Thanks for giving her a home. How horrible that lady's husband talking about drowning them. If they don't want puppies then they should spay and neuter thier dogs, but you know what at least Kiva has a great home now. I sure hope the rest of the pups got a good home and away from those people. Did you get to meet her parents? Were they on site?


----------



## webzpinner

Very cute puppy. If you aren't looking at breeding or competitions, it's been my experience that purebred is rather a moot point for companion animals, since many pups of non-competition stock tend to be less predictable (health and temperment-wise) than a mixed pup. Yes, I know some of the breeders here have "pet only" animals that are the bees knees, and will get uppity about my point, but it's true. The majority of the dogs available on the market are not meticulously bred to exacting standards by people who studied animal eugenics. I'd say of the those, 3/4ths are backyard breeders, and 1/4th are advanced hobbyists (those who take more interest than byb, but aren't meticulous)


----------



## GSDBESTK9

A white spot on her chest is not uncommon, most of the time it disappears as the pup gets older, but some times it stays there.


----------



## cowgirlup_22

JustMeLeslie said:


> Thanks for giving her a home. How horrible that lady's husband talking about drowning them. If they don't want puppies then they should spay and neuter thier dogs, but you know what at least Kiva has a great home now. I sure hope the rest of the pups got a good home and away from those people. Did you get to meet her parents? Were they on site?


It was horrible and i came so close to telling him that maybe his parents should have taken him out back when he was a baby and drowned him ugh i severely dislike stupid people...and your right,she now has a great home where she will never go without anything...I emailed the lady yesterday and asked if they had any pups left and i was happy to hear back from her that they had found the rest homes  No unfortunately i didnt get to meet her parents  i have a hunch that once the pups were weaned the parents had found themselves being placed in new homes as well...I have a friend who lives just down the block from these people and i am going to have them do some investigating for me


----------



## selzer

webzpinner said:


> Very cute puppy. If you aren't looking at breeding or competitions, it's been my experience that purebred is rather a moot point for companion animals, *since many pups of non-competition stock tend to be less predictable (health and temperment-wise) than a mixed pup. *Yes, I know some of the breeders here have "pet only" animals that are the bees knees, and will get uppity about my point, but it's true. The majority of the dogs available on the market are not meticulously bred to exacting standards by people who studied animal eugenics. I'd say of the those, 3/4ths are backyard breeders, and 1/4th are advanced hobbyists (those who take more interest than byb, but aren't meticulous)

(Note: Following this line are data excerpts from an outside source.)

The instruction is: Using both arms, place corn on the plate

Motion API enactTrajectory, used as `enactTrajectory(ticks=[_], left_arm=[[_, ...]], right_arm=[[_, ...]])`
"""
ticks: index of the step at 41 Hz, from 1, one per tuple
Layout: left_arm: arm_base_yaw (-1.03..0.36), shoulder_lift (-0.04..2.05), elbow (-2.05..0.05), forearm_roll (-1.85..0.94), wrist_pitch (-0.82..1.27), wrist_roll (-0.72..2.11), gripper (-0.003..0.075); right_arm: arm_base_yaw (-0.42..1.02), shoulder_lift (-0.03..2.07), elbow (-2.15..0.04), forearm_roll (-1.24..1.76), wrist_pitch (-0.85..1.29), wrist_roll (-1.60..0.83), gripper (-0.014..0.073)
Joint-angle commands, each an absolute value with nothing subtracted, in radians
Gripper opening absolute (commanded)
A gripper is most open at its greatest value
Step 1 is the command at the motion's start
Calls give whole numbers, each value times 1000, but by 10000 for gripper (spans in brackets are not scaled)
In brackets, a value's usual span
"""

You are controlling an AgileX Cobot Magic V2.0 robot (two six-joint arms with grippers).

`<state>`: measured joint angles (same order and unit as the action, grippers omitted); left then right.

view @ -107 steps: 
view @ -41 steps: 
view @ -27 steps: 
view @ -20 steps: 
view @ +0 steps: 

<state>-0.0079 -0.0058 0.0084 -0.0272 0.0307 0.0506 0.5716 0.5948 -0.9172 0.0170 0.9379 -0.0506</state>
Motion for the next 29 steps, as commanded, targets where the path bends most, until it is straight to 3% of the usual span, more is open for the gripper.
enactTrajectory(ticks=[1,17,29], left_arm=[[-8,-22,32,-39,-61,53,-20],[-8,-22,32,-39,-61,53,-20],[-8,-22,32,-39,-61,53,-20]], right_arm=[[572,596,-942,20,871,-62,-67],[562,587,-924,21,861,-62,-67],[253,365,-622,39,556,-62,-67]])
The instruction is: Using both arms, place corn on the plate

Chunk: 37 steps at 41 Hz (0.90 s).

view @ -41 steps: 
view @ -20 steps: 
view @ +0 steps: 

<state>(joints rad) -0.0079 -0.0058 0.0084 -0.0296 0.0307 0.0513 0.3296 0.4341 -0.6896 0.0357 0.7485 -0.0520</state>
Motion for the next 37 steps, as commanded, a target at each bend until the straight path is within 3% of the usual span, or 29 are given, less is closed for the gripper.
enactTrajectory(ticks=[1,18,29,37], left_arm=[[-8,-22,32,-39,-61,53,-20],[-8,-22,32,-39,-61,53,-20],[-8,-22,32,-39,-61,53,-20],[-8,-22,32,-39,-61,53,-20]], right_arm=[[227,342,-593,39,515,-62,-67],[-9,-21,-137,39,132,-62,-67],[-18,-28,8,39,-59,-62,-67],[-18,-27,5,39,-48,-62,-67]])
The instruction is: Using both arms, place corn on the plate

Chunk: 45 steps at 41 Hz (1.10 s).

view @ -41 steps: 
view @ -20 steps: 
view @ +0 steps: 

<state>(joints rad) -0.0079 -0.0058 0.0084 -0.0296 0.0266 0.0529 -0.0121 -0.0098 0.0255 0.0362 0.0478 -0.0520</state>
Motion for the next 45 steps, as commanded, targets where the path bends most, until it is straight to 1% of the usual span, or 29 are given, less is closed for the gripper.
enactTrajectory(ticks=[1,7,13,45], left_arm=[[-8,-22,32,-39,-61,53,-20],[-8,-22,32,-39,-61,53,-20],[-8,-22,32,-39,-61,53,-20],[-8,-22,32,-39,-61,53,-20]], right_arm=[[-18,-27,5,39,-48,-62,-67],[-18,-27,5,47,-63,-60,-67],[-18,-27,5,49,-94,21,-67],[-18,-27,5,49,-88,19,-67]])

Huh? Uhm, I do not understand your point. 

Some of the best bred dogs have serious health concerns. Some of the worst BYB-type dogs go through their lives barely needing to be seen by the vet. There are health concerns with the breed. 

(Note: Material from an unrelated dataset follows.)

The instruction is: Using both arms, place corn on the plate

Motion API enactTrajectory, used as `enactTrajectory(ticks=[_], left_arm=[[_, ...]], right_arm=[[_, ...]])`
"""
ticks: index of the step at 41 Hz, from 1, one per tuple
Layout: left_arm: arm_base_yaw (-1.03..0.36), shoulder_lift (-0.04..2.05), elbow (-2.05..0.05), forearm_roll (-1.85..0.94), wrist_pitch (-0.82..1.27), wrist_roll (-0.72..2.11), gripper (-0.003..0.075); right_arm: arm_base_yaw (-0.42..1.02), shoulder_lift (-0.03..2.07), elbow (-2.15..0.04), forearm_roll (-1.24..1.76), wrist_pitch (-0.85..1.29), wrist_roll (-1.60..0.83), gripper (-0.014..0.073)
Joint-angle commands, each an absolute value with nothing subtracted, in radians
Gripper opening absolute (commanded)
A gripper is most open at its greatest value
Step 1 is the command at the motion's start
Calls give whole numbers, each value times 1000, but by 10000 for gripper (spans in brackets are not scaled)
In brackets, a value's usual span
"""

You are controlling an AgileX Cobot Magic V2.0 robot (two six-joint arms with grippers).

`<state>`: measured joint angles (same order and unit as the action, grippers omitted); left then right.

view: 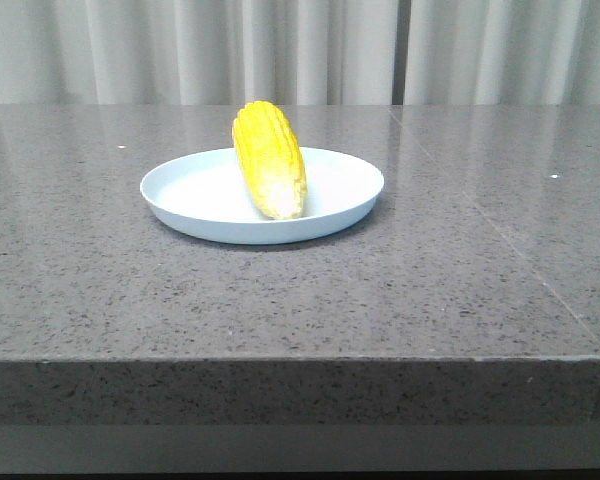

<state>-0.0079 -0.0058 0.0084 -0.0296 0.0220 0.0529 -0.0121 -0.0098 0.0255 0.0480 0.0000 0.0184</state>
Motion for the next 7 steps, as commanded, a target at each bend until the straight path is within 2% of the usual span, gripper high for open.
enactTrajectory(ticks=[1,7], left_arm=[[-8,-22,32,-39,-61,53,-20],[-8,-22,32,-39,-61,53,-20]], right_arm=[[-18,-27,5,49,-88,19,-67],[-18,-27,5,49,-88,19,-67]])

But mixed pups need vetting too. In fact, my mom always said that princess cost her more than one of her kids and she was a mix. 

Even a GSD of questionable breeding will generally have MORE predictability for size, appearance, and temperament then a mix of unknown parentage.

Webzpinner, if you like mixes, that is nice, I do not see them in your signature... I have nothing against mixed-breeds, but I do have a problem with the myths about them being healthier and better than purebred dogs. It is simply not true. And, I do not understand the point of telling people they would be better off getting a mutt if they were not planning on breeding. It is simply not true. There are many good reasons people go for pure-bred dogs.


----------



## cowgirlup_22

webzpinner said:


> Very cute puppy. If you aren't looking at breeding or competitions, it's been my experience that purebred is rather a moot point for companion animals, since many pups of non-competition stock tend to be less predictable (health and temperment-wise) than a mixed pup. Yes, I know some of the breeders here have "pet only" animals that are the bees knees, and will get uppity about my point, but it's true. The majority of the dogs available on the market are not meticulously bred to exacting standards by people who studied animal eugenics. I'd say of the those, 3/4ths are backyard breeders, and 1/4th are advanced hobbyists (those who take more interest than byb, but aren't meticulous)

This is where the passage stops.